▽

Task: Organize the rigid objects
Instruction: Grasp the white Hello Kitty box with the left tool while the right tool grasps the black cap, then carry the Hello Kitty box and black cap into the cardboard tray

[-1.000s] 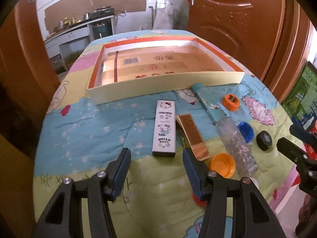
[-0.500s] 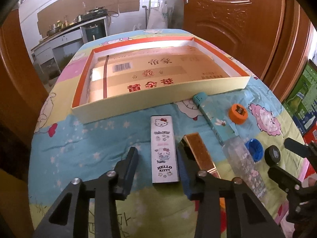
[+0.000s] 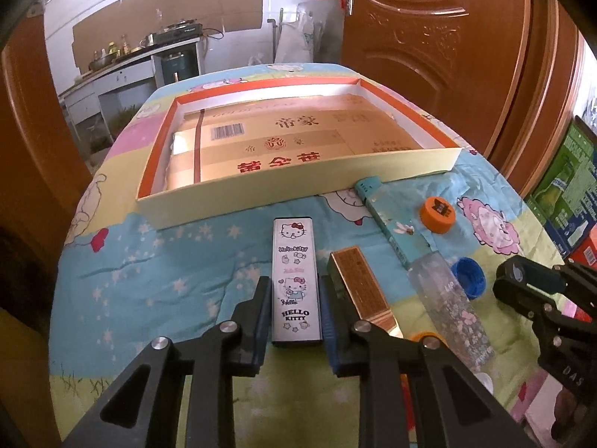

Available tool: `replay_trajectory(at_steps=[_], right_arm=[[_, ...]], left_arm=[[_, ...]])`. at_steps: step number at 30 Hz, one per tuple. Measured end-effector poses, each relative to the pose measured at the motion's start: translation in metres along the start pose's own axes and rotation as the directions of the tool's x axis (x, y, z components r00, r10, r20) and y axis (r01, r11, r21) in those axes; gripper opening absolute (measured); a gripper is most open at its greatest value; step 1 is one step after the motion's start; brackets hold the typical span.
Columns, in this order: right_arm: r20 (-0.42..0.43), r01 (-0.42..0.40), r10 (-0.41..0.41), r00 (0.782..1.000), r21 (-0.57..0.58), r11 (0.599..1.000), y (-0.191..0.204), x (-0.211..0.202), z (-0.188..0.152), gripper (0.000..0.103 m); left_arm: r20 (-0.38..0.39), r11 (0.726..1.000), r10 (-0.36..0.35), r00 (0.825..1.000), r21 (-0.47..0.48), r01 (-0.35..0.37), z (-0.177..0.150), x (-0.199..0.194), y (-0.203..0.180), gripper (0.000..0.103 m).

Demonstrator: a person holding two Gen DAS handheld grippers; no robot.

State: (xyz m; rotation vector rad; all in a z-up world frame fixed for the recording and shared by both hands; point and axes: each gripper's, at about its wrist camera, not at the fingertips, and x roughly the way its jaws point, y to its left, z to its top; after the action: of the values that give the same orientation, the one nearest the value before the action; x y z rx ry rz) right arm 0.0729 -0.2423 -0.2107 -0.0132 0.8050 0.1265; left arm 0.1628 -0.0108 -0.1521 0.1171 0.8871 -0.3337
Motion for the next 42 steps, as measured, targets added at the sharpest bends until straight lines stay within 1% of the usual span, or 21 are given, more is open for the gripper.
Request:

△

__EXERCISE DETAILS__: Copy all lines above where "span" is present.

__WORKED SOLUTION__:
Available tool: `replay_trajectory(at_steps=[_], right_arm=[[_, ...]], left_arm=[[_, ...]])`. at_steps: step number at 30 Hz, one per tuple. Measured end-effector poses, each relative to the pose measured at the motion's start: translation in metres along the start pose's own axes and rotation as the directions of the tool's x axis (x, y, z components r00, r10, r20) and y axis (r01, r11, r21) in those axes; gripper opening absolute (measured); a gripper is most open at its greatest value; step 1 is one step after the motion's start; brackets hold the typical span.
Motion for the next 42 steps, as measured, targets added at the sharpest bends until straight lines stay within 1% of the usual span, or 21 are given, more is open for the gripper.

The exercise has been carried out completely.